Collection entries:
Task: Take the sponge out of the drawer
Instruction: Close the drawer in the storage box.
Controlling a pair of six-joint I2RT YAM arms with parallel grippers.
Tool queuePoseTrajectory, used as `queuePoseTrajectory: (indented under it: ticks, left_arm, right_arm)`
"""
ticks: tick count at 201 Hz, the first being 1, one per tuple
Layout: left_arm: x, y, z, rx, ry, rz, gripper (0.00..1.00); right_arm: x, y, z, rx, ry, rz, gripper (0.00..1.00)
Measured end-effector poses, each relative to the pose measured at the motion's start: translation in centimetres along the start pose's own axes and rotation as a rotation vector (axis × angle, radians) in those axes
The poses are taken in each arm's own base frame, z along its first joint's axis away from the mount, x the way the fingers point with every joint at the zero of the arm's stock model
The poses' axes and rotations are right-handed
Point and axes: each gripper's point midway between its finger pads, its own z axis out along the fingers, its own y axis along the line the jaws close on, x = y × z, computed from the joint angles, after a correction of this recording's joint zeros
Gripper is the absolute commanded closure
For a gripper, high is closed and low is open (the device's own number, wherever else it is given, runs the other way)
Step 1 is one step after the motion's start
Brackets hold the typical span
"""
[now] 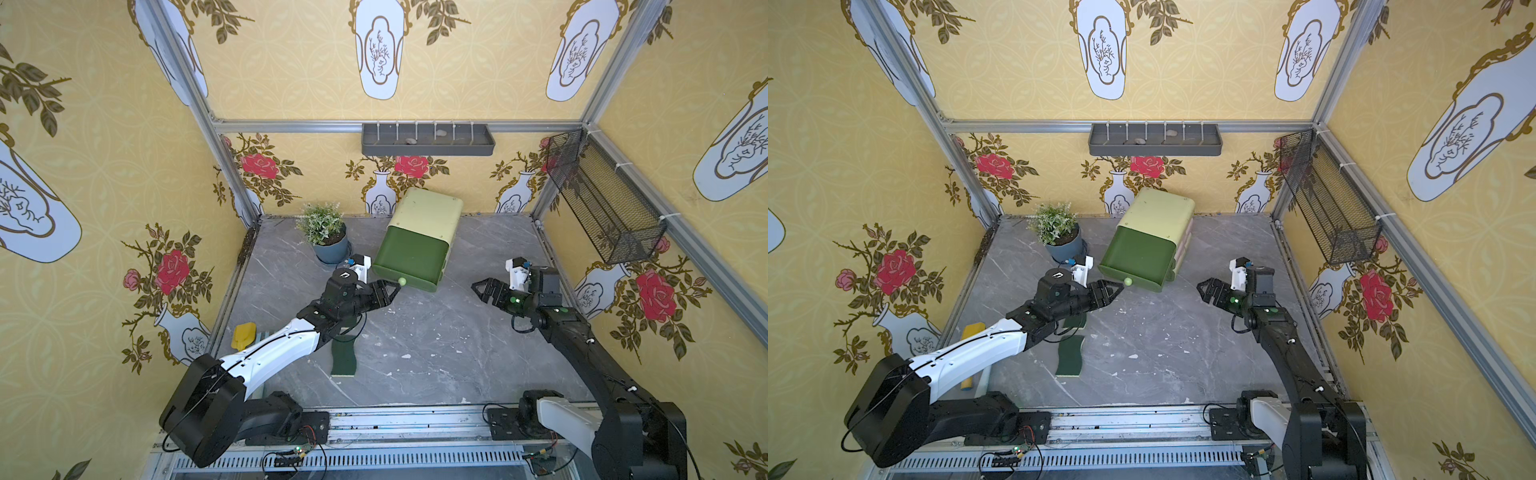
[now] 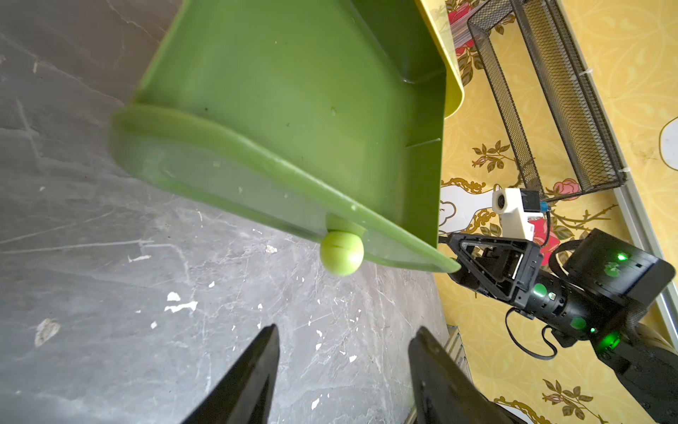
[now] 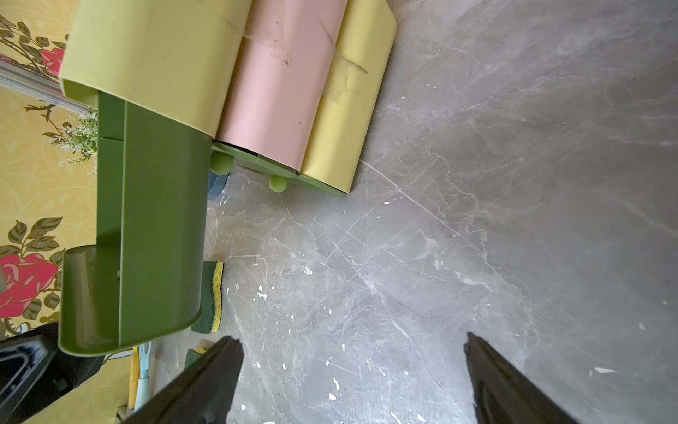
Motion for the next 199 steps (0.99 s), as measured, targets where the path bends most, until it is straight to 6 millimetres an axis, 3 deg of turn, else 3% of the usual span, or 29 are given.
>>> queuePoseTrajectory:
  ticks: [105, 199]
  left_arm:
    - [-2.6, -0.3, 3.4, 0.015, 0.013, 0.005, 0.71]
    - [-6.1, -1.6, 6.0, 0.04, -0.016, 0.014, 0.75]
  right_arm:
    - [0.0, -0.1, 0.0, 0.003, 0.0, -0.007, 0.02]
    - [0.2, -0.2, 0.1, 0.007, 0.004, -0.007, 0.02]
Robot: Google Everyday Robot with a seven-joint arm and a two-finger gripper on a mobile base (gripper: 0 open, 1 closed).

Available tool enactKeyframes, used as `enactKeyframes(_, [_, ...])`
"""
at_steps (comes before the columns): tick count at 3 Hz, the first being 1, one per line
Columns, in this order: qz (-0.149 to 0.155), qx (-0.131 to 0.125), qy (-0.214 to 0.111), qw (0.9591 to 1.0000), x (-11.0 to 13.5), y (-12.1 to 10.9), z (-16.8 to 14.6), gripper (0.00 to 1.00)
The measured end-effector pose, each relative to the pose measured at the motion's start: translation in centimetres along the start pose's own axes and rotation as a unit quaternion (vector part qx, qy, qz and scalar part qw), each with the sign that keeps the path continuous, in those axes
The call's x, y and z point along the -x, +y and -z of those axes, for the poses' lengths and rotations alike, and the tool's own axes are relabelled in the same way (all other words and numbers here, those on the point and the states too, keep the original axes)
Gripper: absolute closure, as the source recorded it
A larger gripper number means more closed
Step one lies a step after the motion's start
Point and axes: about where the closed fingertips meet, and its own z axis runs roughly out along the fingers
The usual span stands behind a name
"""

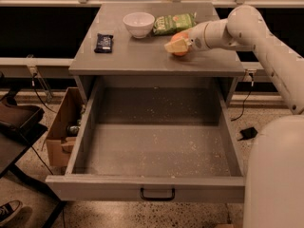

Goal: Place orange into top drawer

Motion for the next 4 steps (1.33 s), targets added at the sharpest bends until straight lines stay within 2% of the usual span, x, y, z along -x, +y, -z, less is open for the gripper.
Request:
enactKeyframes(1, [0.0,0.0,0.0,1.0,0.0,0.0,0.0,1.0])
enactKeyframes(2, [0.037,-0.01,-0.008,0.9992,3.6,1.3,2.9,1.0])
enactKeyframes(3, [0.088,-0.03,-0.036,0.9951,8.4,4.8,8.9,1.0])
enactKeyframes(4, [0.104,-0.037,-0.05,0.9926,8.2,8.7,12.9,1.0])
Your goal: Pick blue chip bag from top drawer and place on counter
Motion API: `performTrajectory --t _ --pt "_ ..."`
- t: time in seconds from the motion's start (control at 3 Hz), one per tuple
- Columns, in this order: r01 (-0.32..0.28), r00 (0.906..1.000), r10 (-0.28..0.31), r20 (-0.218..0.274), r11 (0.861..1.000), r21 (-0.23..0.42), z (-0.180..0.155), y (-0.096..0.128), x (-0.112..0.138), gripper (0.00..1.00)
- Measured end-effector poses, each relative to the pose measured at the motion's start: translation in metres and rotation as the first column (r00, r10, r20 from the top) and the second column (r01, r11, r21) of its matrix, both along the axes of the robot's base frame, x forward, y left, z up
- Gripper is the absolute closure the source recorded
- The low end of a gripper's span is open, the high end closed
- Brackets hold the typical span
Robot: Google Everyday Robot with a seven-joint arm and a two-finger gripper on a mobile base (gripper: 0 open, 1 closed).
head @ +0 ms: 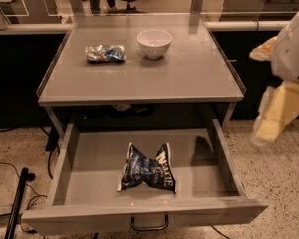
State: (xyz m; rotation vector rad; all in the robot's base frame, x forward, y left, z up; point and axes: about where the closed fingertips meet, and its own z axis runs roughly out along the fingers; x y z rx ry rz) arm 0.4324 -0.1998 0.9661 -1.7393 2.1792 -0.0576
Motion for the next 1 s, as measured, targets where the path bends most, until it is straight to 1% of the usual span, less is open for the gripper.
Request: performTrajectory --t 0.33,0.67,1.0 --pt "-0.065 0.9978 0.064 0.016 0.993 0.104 -0.025 0.03 -0.007 0.0" --pt "-0.092 0.9951 0.082 0.055 0.976 0.197 -0.055 0.052 -0.011 0.0" --pt "-0.067 0.9938 0.044 0.103 0.97 0.234 -0.084 0.061 0.002 0.0"
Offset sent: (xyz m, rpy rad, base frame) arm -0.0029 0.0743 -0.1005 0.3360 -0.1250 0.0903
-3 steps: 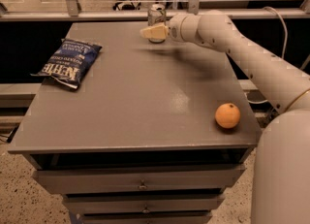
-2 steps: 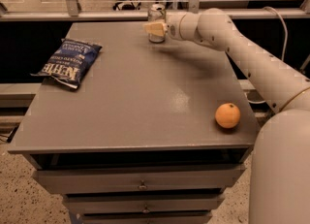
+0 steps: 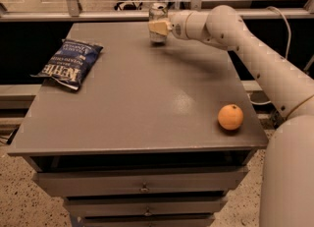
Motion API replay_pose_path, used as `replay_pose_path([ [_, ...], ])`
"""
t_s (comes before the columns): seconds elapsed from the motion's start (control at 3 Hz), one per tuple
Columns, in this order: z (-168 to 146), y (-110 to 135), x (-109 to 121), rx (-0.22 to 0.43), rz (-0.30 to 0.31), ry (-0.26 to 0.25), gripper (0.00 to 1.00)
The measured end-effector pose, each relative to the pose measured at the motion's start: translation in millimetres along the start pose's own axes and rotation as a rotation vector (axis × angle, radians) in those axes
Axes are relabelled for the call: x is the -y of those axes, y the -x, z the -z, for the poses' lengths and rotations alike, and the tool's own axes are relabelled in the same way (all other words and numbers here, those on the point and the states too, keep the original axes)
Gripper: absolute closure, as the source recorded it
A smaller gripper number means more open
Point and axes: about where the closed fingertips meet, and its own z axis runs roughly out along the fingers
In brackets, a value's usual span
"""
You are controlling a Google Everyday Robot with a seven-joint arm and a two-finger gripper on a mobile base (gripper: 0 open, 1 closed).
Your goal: Knock 7up can over
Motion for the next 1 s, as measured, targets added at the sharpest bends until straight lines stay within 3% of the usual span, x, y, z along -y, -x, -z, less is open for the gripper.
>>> replay_pose_path([
  [0.33,24,14,-8,0.008,0.044,0.058,1.00],
  [0.67,61,21,-22,-0.040,0.165,0.151,1.00],
  [1.0,94,15,-35,-0.140,0.299,0.239,1.00],
])
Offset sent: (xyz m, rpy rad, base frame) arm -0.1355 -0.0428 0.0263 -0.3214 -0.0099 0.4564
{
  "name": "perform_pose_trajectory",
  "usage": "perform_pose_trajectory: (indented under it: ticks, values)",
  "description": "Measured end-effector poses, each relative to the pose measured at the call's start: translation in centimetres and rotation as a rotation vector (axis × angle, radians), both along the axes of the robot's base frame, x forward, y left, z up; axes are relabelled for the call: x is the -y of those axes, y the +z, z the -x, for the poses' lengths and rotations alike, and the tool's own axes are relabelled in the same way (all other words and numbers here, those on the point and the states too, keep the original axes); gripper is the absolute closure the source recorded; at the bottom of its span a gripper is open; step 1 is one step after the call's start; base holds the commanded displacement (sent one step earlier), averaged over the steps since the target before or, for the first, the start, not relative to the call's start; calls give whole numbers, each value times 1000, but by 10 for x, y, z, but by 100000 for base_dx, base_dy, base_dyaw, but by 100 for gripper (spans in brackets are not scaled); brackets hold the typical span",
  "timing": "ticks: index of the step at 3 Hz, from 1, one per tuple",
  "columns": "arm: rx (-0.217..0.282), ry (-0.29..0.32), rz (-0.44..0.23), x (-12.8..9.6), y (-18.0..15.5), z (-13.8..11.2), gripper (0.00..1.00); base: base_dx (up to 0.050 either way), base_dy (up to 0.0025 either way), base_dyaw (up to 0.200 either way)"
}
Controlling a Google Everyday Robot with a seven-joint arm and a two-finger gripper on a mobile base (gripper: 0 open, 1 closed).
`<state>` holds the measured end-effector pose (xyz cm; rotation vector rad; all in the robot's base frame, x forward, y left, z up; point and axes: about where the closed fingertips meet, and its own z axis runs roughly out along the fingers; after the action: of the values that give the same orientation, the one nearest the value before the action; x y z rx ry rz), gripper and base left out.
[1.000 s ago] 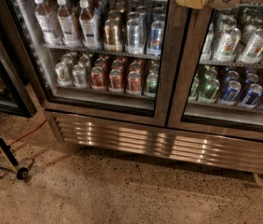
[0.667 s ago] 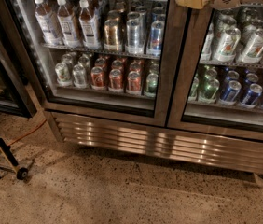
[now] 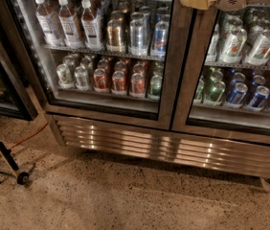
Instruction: Open left fridge door
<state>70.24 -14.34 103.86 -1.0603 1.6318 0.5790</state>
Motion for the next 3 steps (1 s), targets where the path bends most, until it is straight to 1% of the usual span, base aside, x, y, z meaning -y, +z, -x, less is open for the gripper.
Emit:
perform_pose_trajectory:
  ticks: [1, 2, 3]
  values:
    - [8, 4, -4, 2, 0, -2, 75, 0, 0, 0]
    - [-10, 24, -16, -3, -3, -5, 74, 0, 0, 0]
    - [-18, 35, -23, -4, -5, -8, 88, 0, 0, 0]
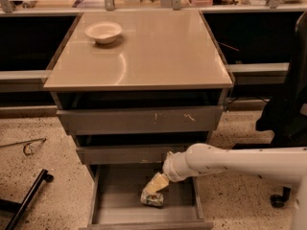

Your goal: Pick 7up can from bottom drawer and place on counter

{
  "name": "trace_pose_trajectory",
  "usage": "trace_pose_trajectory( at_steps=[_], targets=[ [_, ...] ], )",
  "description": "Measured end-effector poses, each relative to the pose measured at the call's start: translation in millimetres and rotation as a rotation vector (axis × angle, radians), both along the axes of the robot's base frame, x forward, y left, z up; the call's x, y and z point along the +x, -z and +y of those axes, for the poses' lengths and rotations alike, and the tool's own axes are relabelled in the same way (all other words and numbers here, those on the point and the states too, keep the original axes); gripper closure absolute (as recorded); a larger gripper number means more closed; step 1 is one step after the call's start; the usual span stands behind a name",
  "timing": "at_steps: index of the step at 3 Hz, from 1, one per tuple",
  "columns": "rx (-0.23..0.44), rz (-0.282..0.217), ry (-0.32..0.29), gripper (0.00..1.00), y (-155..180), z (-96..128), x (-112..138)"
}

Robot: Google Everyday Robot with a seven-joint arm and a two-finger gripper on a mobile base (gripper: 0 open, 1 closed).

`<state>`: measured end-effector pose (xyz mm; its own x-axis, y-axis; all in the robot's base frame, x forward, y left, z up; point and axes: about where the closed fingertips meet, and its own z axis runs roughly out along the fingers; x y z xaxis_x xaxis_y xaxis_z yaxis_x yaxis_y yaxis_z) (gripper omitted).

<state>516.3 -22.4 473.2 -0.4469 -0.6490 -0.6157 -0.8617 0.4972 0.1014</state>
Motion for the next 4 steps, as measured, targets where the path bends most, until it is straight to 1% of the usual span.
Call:
trace_pose_trajectory(
  at_steps=[1,2,3,4],
  targets=[
    [0.094,0.021,0.022,0.00,46.2,23.0,-0.7],
    [0.094,0.021,0.022,0.00,46.3,23.1,-0.7],
    [0.070,0.004,0.021,0.00,77.7,29.9,-4.5],
    [0.026,-0.008,0.017,0.00,148.3,45.1,-10.7]
  ],
)
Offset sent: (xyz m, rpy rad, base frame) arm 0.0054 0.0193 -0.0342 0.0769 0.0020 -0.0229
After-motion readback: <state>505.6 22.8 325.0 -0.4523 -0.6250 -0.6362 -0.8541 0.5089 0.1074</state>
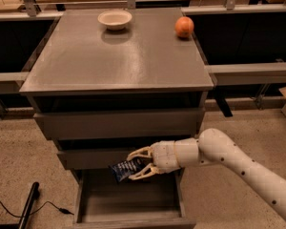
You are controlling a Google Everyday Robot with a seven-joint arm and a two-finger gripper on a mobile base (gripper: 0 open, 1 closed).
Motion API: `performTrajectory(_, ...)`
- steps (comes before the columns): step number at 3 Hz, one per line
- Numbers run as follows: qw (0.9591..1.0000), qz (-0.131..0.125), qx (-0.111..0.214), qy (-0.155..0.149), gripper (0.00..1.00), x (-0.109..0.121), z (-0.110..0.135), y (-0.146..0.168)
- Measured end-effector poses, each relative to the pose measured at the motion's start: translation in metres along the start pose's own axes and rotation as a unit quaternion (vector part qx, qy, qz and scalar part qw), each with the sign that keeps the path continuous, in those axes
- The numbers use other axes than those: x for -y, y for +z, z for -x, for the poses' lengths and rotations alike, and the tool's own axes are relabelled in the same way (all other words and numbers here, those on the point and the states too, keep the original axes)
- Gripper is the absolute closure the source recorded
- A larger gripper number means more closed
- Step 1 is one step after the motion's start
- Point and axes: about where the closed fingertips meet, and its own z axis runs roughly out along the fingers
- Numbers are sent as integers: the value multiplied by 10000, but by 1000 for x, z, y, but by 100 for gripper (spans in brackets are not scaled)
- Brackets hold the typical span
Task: Pick rxbar blueberry from bottom drawer and place on counter
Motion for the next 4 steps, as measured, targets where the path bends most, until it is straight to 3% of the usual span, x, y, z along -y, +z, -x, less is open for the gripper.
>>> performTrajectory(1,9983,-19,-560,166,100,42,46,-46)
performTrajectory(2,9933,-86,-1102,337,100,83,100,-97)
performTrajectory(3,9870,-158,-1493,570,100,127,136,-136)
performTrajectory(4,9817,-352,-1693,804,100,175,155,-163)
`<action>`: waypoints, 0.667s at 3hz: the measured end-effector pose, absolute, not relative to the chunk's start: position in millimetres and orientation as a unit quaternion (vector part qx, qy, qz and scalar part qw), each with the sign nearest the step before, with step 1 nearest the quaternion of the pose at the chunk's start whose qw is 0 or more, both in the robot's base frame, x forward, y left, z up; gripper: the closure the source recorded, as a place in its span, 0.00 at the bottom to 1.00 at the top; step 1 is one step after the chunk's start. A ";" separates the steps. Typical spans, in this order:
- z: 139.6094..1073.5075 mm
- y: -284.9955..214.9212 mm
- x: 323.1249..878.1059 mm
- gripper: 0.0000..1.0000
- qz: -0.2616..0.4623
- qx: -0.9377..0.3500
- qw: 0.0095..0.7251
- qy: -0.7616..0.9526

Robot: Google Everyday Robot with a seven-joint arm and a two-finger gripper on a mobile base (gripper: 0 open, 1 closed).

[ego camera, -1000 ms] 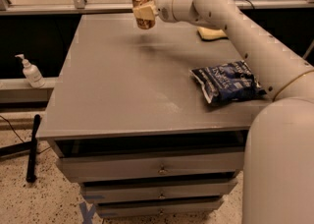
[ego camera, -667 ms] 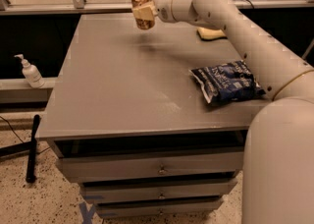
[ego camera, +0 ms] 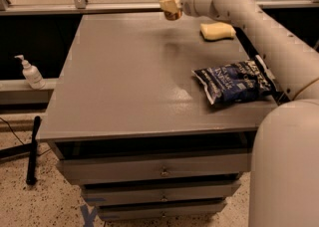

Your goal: Move orange can near sponge

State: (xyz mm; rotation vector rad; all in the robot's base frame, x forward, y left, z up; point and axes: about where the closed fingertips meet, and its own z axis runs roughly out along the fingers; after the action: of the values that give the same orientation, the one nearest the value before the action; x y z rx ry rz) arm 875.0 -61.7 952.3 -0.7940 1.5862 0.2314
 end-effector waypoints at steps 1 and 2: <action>957.7 -108.7 879.6 1.00 0.057 -0.317 0.635 0.703; 952.4 -140.4 886.8 1.00 0.047 -0.287 0.640 0.711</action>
Offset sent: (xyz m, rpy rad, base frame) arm 0.0210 -0.1253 -0.0042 0.0448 -0.0207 -0.2506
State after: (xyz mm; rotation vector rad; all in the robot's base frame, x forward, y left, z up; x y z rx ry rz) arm 886.8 -140.4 952.4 -0.6540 1.6223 0.1066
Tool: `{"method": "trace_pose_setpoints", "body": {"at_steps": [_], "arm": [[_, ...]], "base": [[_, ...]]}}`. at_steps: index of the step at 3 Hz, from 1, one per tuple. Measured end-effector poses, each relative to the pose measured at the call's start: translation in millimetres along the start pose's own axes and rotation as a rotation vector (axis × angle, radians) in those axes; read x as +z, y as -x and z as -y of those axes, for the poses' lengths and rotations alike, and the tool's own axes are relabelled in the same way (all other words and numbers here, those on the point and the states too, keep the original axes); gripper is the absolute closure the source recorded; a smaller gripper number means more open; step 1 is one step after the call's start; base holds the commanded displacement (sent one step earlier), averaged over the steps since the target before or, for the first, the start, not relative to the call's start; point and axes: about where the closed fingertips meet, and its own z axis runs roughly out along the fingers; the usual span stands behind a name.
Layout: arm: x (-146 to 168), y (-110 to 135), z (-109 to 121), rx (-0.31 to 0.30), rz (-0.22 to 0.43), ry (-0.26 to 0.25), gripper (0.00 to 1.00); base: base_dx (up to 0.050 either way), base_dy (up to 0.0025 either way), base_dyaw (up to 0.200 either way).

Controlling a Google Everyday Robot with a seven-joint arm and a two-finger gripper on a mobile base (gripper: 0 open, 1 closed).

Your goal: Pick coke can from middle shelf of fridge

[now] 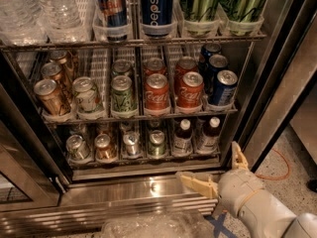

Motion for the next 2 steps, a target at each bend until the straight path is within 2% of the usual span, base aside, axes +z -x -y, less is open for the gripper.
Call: {"method": "trace_pose_setpoints", "body": {"at_steps": [1,2], "arm": [[2.6,29.8,-14.0,-0.043,0.118,-0.005,0.00],[20.1,90.6,-58.9,-0.105,0.320,0.107,0.00]], "base": [[0.000,0.00000,0.000],[0.000,0.00000,0.000]]}}
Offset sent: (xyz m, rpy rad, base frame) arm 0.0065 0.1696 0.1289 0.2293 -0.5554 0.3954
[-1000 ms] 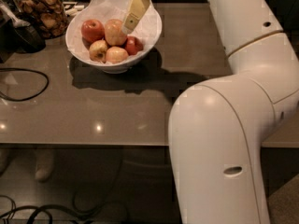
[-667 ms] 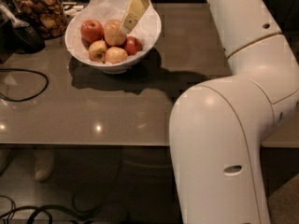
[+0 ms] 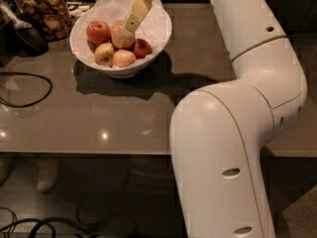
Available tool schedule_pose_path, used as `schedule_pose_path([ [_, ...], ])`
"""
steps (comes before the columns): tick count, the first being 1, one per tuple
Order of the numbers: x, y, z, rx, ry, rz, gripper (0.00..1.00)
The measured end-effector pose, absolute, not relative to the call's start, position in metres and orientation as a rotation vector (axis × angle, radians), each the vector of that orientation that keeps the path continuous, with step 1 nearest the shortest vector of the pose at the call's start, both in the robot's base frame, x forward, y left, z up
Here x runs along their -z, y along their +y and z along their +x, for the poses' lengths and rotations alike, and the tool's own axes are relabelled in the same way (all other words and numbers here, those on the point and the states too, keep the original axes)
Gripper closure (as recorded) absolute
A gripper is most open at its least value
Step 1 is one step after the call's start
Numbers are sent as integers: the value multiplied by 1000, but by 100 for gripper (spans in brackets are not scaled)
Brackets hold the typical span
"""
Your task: Pick apple from white bowl
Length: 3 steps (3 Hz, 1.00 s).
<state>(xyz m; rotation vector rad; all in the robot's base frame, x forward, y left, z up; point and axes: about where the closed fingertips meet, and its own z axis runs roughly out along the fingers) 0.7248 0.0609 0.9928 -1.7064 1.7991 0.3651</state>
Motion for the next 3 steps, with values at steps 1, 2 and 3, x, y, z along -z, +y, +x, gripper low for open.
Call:
schedule_pose_path([
  [1, -990, 64, 728, -364, 1805, -1706, 0],
  [2, -987, 64, 733, -351, 1824, -1696, 0],
  [3, -980, 61, 738, -339, 1857, -1684, 1],
])
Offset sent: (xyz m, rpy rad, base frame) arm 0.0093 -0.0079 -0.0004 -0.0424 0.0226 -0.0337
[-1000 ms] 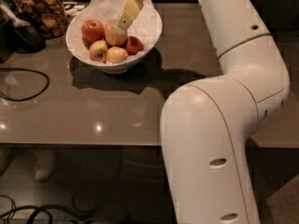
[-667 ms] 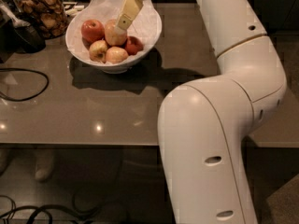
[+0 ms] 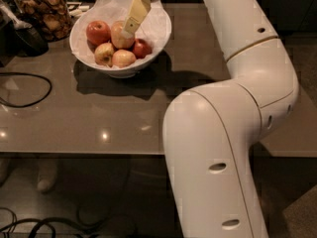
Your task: Pick apple from white bowl
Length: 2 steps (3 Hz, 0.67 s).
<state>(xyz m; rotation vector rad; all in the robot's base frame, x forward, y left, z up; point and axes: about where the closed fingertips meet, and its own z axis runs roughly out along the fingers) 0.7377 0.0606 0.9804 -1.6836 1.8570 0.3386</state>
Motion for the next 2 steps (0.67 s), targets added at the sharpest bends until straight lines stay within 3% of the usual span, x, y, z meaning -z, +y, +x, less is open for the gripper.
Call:
schedule_pose_path([
  [2, -966, 58, 744, -323, 1917, -1675, 14],
])
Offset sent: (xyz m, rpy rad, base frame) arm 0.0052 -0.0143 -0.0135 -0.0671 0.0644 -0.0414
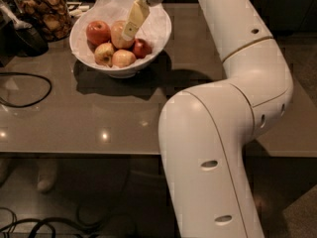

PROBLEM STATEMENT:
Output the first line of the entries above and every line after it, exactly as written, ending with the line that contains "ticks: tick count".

RESPONSE AREA:
Task: Take the sponge out of the drawer
Instruction: Close the drawer in the storage box.
Controlling a pair of six-joint I2RT YAM arms with parallel grippers.
Tool queuePoseTrajectory, used as `queuePoseTrajectory: (indented under it: ticks, left_arm, right_arm)`
"""
ticks: tick count at 201 Hz, the first being 1, one per tuple

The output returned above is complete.